4

I have installed Ubuntu on the new Lenovo T470. To have the same packages as on the old notebook installed I have created a list of installed packages on the old notebook and I installed those on new Lenovo using How to list all installed packages.

Now I have almost all packages marked as installed manually (I read the some comments too late) - autoremove will not work correctly.

I would like to correct the manual/auto flags of dependent packages to auto.

I'm thinking I need to take the following steps:

  1. Create a list of all installed packages

    apt-mark showmanual >installed_packages.txt
    apt-mark showauto >>installed_packages.txt
    
  2. Retrieve the dependencies (quite a long process)

    for PACKAGE in $( sort installed_packages.txt ); do
        apt-cache depends ${PACKAGE} --important -q --installed | awk '/epends:/ {print $2}' >>dependencies_all.txt
    done
    sort -u dependencies_all.txt > dependencies_uniq.txt
    

    Note the --important option of apt-cache.

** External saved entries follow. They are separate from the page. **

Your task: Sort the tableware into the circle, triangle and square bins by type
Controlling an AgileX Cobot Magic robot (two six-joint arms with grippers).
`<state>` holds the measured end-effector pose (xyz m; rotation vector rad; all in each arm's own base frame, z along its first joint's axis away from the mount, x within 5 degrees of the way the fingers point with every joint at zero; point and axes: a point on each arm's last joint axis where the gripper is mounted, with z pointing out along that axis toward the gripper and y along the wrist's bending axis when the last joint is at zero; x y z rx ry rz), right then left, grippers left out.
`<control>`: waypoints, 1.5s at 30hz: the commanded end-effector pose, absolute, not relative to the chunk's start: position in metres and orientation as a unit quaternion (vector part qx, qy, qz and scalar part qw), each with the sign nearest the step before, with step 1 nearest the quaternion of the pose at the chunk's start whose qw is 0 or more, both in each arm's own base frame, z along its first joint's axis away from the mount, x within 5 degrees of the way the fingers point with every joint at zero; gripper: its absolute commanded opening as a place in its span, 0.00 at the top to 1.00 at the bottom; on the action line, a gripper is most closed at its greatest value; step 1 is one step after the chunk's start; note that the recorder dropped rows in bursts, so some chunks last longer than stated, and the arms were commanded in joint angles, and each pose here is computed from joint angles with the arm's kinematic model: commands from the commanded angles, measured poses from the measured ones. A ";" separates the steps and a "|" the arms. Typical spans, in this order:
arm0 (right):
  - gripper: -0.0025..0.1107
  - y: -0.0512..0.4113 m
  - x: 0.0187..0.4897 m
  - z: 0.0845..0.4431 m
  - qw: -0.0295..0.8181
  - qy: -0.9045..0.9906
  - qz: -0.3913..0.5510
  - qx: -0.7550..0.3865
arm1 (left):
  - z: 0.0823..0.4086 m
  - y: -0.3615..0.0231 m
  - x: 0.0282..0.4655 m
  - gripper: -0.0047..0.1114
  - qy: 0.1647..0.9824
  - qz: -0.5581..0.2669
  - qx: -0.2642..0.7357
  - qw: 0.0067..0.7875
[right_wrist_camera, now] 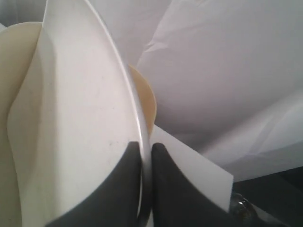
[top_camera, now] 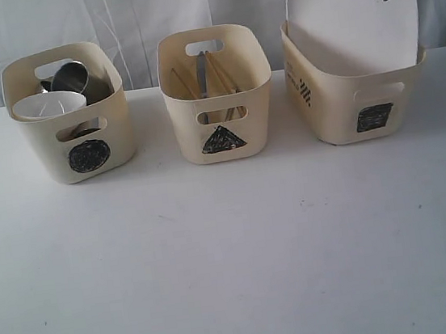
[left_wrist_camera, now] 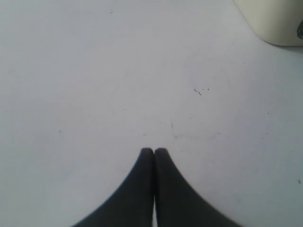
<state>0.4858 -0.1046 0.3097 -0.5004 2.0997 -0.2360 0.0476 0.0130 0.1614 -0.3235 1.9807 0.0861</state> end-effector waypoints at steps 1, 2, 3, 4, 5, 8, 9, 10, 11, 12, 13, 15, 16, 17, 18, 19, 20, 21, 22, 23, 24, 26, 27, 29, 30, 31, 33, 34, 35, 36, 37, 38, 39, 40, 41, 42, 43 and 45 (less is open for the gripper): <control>0.98 -0.099 0.488 0.312 0.480 0.863 -0.059 -0.146 | 0.160 0.013 0.047 0.96 0.833 0.035 -0.137 0.535; 0.98 -0.099 0.488 0.312 0.478 0.866 -0.052 -0.139 | 0.160 0.013 0.047 0.96 0.833 0.035 -0.137 0.535; 0.97 -0.098 0.487 0.311 0.473 0.869 -0.045 -0.137 | 0.160 0.013 0.047 0.96 0.833 0.035 -0.137 0.535; 0.96 -0.098 0.487 0.310 0.470 0.871 -0.043 -0.138 | 0.160 0.013 0.047 0.96 0.833 0.035 -0.137 0.535; 0.94 -0.097 0.486 0.309 0.465 0.873 -0.039 -0.140 | 0.160 0.013 0.047 0.96 0.833 0.035 -0.137 0.535; 0.84 -0.095 0.484 0.307 0.451 0.881 -0.026 -0.143 | 0.160 0.013 0.047 0.96 0.833 0.035 -0.137 0.535; 0.80 -0.095 0.484 0.306 0.448 0.882 -0.023 -0.142 | 0.160 0.013 0.047 0.96 0.833 0.035 -0.137 0.535; 0.77 -0.095 0.484 0.306 0.446 0.884 -0.019 -0.137 | 0.160 0.013 0.047 0.96 0.833 0.035 -0.137 0.535; 0.73 -0.095 0.484 0.306 0.446 0.885 -0.015 -0.130 | 0.160 0.013 0.047 0.96 0.833 0.035 -0.137 0.535; 0.70 -0.095 0.484 0.306 0.446 0.886 -0.014 -0.126 | 0.160 0.013 0.047 0.96 0.833 0.035 -0.137 0.535; 0.68 -0.095 0.484 0.306 0.446 0.886 -0.014 -0.126 | 0.160 0.013 0.047 0.96 0.833 0.035 -0.137 0.535; 0.65 -0.095 0.484 0.306 0.448 0.885 -0.015 -0.125 | 0.160 0.013 0.047 0.96 0.833 0.035 -0.137 0.535; 0.65 -0.096 0.484 0.307 0.451 0.883 -0.018 -0.124 | 0.160 0.013 0.047 0.96 0.833 0.035 -0.137 0.535; 0.65 -0.096 0.484 0.308 0.454 0.882 -0.021 -0.123 | 0.160 0.013 0.047 0.96 0.833 0.035 -0.137 0.535; 0.65 -0.096 0.484 0.309 0.456 0.881 -0.025 -0.124 | 0.160 0.013 0.047 0.96 0.833 0.035 -0.137 0.535; 0.65 -0.097 0.483 0.313 0.459 0.879 -0.031 -0.127 | 0.160 0.013 0.047 0.96 0.833 0.035 -0.137 0.535; 0.65 -0.096 0.481 0.319 0.463 0.877 -0.034 -0.128 | 0.160 0.013 0.047 0.96 0.833 0.035 -0.137 0.535; 0.65 -0.096 0.478 0.326 0.470 0.873 -0.037 -0.128 | 0.160 0.013 0.047 0.96 0.833 0.035 -0.137 0.535; 0.65 -0.095 0.474 0.335 0.478 0.868 -0.042 -0.129 | 0.160 0.013 0.047 0.96 0.833 0.035 -0.137 0.535; 0.65 -0.094 0.470 0.347 0.490 0.861 -0.047 -0.128 | 0.160 0.013 0.047 0.96 0.833 0.035 -0.137 0.535; 0.65 -0.093 0.466 0.357 0.501 0.854 -0.053 -0.127 | 0.160 0.013 0.047 0.96 0.833 0.035 -0.137 0.535; 0.65 -0.091 0.454 0.384 0.530 0.836 -0.067 -0.126 | 0.160 0.013 0.047 0.96 0.833 0.035 -0.137 0.535; 0.65 -0.090 0.448 0.395 0.543 0.827 -0.073 -0.125 | 0.160 0.013 0.047 0.96 0.833 0.035 -0.137 0.535; 0.65 -0.086 0.432 0.422 0.571 0.808 -0.084 -0.122 | 0.160 0.013 0.047 0.96 0.833 0.035 -0.137 0.535; 0.65 -0.084 0.424 0.435 0.583 0.800 -0.083 -0.115 | 0.160 0.013 0.047 0.96 0.833 0.035 -0.137 0.535; 0.66 -0.082 0.416 0.446 0.595 0.796 -0.068 -0.092 | 0.160 0.013 0.047 0.96 0.833 0.035 -0.137 0.535; 0.71 -0.076 0.398 0.464 0.603 0.798 -0.003 -0.017 | 0.160 0.013 0.047 0.96 0.833 0.035 -0.137 0.535; 0.76 -0.073 0.390 0.468 0.593 0.805 0.018 0.002 | 0.160 0.013 0.047 0.96 0.833 0.035 -0.137 0.535; 0.83 -0.070 0.382 0.472 0.579 0.815 0.034 0.012 | 0.160 0.013 0.047 0.96 0.833 0.035 -0.137 0.535; 0.90 -0.066 0.372 0.475 0.564 0.824 0.047 0.014 | 0.160 0.013 0.047 0.96 0.833 0.035 -0.137 0.535; 0.97 -0.064 0.366 0.478 0.554 0.831 0.057 0.018 | 0.160 0.013 0.047 0.96 0.833 0.035 -0.137 0.535; 0.98 -0.061 0.358 0.481 0.547 0.834 0.070 0.026 | 0.160 0.013 0.047 0.96 0.833 0.035 -0.137 0.535; 0.98 -0.056 0.352 0.483 0.548 0.831 0.085 0.038 | 0.160 0.013 0.047 0.96 0.833 0.035 -0.137 0.535; 0.98 -0.052 0.347 0.484 0.553 0.826 0.097 0.050 | 0.160 0.013 0.047 0.96 0.833 0.035 -0.137 0.535; 0.98 -0.048 0.341 0.485 0.564 0.816 0.107 0.068 | 0.160 0.013 0.047 0.96 0.833 0.035 -0.137 0.535; 0.98 -0.045 0.333 0.486 0.580 0.802 0.114 0.085 | 0.160 0.013 0.047 0.96 0.833 0.035 -0.137 0.535; 0.98 -0.042 0.325 0.487 0.598 0.787 0.116 0.096 | 0.160 0.013 0.047 0.96 0.833 0.035 -0.137 0.535; 0.98 -0.035 0.295 0.494 0.664 0.731 0.108 0.113 | 0.160 0.013 0.047 0.96 0.833 0.035 -0.137 0.535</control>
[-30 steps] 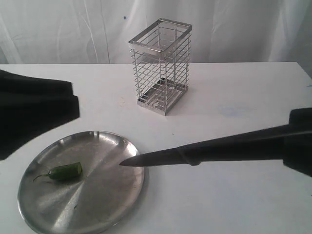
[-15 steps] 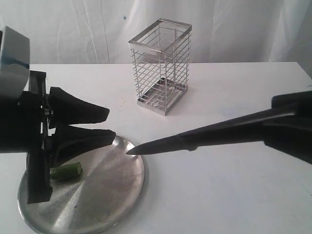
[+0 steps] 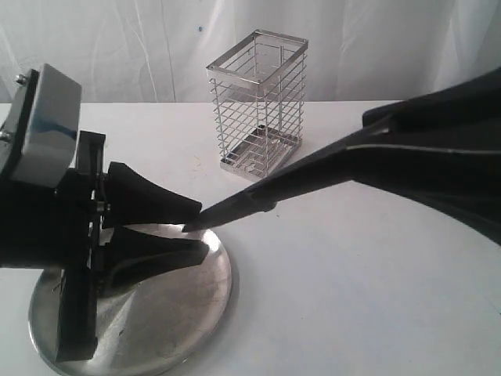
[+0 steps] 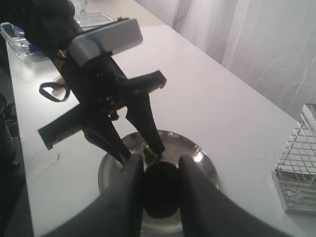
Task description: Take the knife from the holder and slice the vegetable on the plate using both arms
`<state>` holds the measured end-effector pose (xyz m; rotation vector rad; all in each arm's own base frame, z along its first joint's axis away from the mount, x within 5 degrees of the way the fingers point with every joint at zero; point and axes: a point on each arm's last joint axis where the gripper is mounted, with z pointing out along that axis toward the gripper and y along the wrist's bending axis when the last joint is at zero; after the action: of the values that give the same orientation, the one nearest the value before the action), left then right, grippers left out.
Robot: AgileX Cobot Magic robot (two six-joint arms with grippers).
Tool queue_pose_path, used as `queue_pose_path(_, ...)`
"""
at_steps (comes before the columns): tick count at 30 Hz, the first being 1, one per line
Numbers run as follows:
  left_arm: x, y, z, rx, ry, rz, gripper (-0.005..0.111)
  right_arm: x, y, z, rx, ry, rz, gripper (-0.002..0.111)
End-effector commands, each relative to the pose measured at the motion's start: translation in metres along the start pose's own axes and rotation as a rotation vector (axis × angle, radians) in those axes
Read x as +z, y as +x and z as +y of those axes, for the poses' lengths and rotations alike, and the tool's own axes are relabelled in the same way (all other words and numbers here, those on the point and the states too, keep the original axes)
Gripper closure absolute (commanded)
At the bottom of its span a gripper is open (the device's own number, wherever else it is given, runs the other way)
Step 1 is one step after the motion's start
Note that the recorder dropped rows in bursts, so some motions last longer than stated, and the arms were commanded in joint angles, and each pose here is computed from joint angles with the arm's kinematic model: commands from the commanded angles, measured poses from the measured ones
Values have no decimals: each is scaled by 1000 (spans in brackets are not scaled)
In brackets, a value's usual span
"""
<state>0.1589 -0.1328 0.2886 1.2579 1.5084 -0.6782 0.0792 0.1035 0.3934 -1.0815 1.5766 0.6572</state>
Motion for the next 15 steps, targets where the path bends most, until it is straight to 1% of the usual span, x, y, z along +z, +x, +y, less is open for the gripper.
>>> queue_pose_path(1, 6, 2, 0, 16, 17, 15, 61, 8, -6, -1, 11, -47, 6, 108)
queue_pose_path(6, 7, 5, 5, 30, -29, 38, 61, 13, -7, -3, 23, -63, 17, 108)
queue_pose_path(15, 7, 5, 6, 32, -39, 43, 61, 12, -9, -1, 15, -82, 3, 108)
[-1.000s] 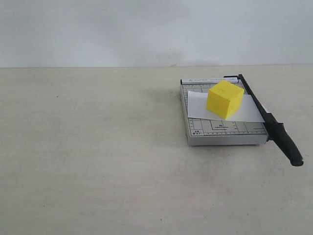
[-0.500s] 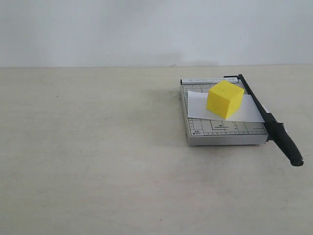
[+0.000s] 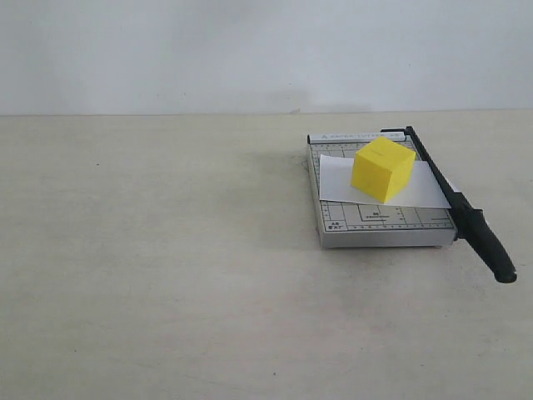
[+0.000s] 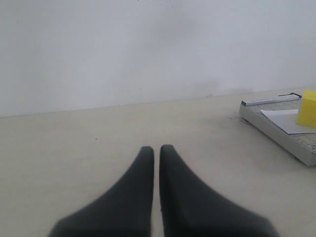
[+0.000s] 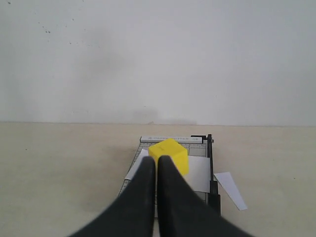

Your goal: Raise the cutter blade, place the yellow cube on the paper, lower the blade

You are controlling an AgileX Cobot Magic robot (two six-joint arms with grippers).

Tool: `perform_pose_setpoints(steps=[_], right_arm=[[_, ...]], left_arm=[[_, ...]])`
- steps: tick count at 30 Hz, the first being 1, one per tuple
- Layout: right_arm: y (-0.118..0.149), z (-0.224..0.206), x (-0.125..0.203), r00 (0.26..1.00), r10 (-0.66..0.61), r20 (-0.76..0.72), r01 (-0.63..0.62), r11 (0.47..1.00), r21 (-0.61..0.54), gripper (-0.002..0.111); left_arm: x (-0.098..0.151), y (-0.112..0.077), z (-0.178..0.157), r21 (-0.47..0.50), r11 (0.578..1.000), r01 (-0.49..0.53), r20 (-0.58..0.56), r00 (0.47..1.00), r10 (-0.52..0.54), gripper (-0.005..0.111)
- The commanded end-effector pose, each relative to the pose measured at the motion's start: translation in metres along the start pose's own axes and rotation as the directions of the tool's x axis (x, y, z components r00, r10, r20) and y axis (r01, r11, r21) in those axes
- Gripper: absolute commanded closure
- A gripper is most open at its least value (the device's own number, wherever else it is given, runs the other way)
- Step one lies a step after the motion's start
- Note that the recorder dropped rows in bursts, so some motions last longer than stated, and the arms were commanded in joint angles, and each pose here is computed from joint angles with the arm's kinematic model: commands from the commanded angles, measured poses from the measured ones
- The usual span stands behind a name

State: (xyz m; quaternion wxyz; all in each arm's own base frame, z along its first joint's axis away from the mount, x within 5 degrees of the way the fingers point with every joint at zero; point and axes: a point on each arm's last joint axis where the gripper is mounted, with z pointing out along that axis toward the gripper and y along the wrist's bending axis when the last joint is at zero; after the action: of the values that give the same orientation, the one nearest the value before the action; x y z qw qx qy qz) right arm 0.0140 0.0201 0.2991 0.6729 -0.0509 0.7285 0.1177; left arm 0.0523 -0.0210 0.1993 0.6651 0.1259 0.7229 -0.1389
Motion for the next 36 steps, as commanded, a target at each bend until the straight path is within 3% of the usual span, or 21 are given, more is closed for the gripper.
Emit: perform_pose_setpoints(steps=[1,9,13,19,22,29,34,36], right_arm=[[0.000,-0.001,0.000,1.000,0.005,0.010,-0.005,1.000,0.007,0.107],[0.000,-0.001,-0.001,1.000,0.000,0.014,0.000,1.000,0.011,0.107],[-0.008,0.006,0.004,0.997,-0.029,0.067,0.024,0.998,0.065,0.107],[-0.024,0.025,0.033,0.993,-0.033,0.116,0.014,0.986,0.165,0.107],[-0.029,0.031,0.051,0.995,0.046,0.088,-0.061,0.982,0.178,0.107],[-0.034,0.039,0.076,0.998,0.033,0.061,-0.045,0.979,0.198,0.107],[-0.037,0.042,0.080,0.984,0.012,0.180,-0.048,0.979,0.199,0.107],[-0.037,0.042,0.082,0.987,0.010,0.159,-0.042,0.979,0.201,0.107]], left_arm=[[0.001,0.000,0.000,-0.002,1.000,0.007,0.006,1.000,-0.007,0.102],[0.001,0.000,0.000,-0.002,1.000,0.007,0.006,1.000,-0.007,0.102],[0.001,0.000,0.000,-0.002,1.000,0.007,0.006,1.000,-0.007,0.102],[0.001,0.000,0.000,-0.002,1.000,0.007,0.006,1.000,-0.007,0.102],[0.001,0.000,0.000,-0.002,1.000,-0.002,0.006,1.000,0.002,0.102],[0.001,0.000,0.000,-0.002,1.000,-0.002,0.006,1.000,0.002,0.102],[0.001,0.000,0.000,-0.002,1.000,-0.002,0.006,1.000,0.002,0.102],[0.001,0.000,0.000,-0.002,1.000,-0.002,0.006,1.000,0.002,0.102]])
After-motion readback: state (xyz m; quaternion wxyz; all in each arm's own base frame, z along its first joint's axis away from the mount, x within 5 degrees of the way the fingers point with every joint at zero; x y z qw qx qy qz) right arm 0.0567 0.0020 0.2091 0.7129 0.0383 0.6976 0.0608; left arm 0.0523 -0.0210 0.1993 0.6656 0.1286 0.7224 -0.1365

AWK will print only a package name of Depends: and PreDepends:

  3. Set the auto flag for all dependent packages

    cat dependencies_uniq.txt | xargs sudo apt-mark auto
    

Are these steps correct? Are the dependencies retrieved by apt-cache depends --important the same as selected for installation by APT when a package is installed?

Is there a better way to correct these flags?

Zanna
  • 70,465
lucky62
  • 141

2 Answers2

3

Using the Python Apt API might be more efficient, especially in getting the dependencies:

#! /usr/bin/python3
from apt import cache

c = cache.Cache()
pkgs = set(pkg for pkg in c if pkg.is_installed)
seen = set()

def mark_deps(pkg):
    for dep in pkg.installed.dependencies:
        for ver in dep.installed_target_versions:
            if ver.package not in seen:
                seen.add(ver.package)
                pkg.mark_auto()
                mark_deps(ver.package)


for pkg in pkgs:
    mark_deps(pkg)

print(c.get_changes())
c.commit()

It will still be slow going, but should be still faster than calling apt-cache thousands of times. Run without sudo to see what changes will be made (c.commit() will fail), and run with sudo to perform those changes.

muru
  • 197,895
  • 55
  • 485
  • 740
0

Using aptitude, you can set a limit (press "l", lowercase L), and type in this incantation to see all the packages that are installed and not marked as automatic, but for which marking them as automatic wouldn't uninstall them because there's another installed package that already depends on them:

?and(?or(?reverse-predepends(~i),?reverse-depends(~i)),?and(~i,!~M))

The following shows all the packages you have installed that are not marked as automatic and that have nothing that depends on them:

?and(?not(?or(?reverse-predepends(?and(~i,!~M)),?reverse-depends(?and(~i,!~M)))),?and(~i,!~M))

(Press G and make it say "task,status" to make the list easier to read.)